Abstract. Water scarcity, severe flooding, environmental concerns, and the drive for sustainability have positioned rainwater harvesting systems (RWHS) as a key element in sustainable resource management. However, overcoming adoption challenges remains crucial. This study investigates the potential of RWHS to address water scarcity and flooding in the City of Koronadal, Philippines, using Frank Geels' Multi-Level Perspective (MLP) framework and Jan Rotmans' Sustainability Transition concepts. Through surveys, interviews, and document analysis, the study examines the interplay of landscape pressures (such as climate change, water scarcity, and national laws on climate change and resource management), socio-technical and political regimes (including existing water management practices, local policies, and regulatory frameworks), and technological niches in shaping the city's water future.
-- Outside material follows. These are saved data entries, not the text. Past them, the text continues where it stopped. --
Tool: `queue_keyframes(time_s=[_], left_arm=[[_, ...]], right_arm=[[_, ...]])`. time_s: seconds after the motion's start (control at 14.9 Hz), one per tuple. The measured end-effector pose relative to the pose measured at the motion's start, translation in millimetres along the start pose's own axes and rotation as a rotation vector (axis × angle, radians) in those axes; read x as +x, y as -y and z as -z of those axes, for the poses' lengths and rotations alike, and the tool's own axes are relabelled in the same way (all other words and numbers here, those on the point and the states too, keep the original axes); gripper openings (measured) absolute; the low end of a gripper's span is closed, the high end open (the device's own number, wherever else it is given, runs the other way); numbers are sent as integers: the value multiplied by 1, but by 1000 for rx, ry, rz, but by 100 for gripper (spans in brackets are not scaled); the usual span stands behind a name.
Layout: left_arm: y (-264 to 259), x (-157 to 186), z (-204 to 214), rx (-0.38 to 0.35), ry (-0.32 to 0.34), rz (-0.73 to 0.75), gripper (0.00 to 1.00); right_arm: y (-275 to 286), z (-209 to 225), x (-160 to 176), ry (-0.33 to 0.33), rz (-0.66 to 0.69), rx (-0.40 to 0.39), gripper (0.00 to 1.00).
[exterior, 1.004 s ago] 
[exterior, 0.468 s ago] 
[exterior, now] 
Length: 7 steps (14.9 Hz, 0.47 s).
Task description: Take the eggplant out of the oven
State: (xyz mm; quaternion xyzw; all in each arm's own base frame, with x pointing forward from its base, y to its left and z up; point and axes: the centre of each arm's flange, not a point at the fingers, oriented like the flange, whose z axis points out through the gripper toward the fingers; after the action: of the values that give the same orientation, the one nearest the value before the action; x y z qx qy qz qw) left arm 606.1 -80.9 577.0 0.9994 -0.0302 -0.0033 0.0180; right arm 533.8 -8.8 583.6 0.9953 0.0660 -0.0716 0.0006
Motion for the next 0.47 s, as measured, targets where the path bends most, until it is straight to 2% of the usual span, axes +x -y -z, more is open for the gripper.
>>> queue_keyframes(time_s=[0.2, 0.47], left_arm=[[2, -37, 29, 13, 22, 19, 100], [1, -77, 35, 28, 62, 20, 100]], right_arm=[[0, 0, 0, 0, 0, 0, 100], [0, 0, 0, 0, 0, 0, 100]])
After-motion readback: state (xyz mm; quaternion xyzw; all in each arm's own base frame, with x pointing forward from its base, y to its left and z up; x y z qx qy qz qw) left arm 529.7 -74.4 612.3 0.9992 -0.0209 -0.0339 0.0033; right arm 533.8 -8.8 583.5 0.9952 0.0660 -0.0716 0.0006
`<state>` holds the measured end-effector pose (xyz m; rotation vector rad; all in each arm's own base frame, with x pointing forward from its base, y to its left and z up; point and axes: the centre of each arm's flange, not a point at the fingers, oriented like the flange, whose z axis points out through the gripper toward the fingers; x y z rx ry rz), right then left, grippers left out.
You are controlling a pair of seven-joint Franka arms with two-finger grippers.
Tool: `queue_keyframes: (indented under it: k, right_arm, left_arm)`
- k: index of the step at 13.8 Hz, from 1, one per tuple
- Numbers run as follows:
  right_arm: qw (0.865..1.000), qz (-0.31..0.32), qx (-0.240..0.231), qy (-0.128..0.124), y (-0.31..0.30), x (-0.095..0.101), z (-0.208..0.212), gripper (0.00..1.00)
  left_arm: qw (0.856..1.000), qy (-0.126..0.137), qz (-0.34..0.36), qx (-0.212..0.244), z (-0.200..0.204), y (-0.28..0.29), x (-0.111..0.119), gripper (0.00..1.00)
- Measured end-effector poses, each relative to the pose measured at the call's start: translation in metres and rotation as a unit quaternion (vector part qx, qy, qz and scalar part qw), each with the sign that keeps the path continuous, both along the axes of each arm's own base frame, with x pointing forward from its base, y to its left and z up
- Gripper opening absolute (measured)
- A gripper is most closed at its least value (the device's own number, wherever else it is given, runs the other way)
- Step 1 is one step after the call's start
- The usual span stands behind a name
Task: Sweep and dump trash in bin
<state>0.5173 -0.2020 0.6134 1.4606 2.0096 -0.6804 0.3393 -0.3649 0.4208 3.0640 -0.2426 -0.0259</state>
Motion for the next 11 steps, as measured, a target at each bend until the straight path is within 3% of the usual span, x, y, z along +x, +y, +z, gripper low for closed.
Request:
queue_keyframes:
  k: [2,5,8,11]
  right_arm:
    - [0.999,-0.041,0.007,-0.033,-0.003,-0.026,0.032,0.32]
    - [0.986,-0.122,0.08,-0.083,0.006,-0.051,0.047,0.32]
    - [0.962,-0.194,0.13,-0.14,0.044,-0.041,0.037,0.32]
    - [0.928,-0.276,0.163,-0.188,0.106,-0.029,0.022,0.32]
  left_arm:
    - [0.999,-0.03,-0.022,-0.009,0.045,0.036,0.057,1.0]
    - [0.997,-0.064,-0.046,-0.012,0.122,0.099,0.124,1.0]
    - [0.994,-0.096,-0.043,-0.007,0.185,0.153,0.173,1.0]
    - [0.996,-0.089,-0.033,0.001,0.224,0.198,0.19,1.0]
The findings reveal that although awareness of water scarcity and climate change is high, RWHS adoption is hindered by a lack of policy support, financial constraints, technical limitations, and institutional barriers. The study also identifies opportunities for RWHS to alleviate flooding, reduce reliance on traditional water sources, and promote sustainable water management. The research concludes by proposing a comprehensive implementation scheme for RWHS in Koronadal City. This scheme integrates policy interventions, financial incentives, technical support, and community engagement to overcome existing barriers and facilitate a transition toward a more resilient and water-secure future.

Keywords: Rainwater harvesting systems; Optimization study; Resource management; Multi-level perspective; Transition management; Sustainability transition.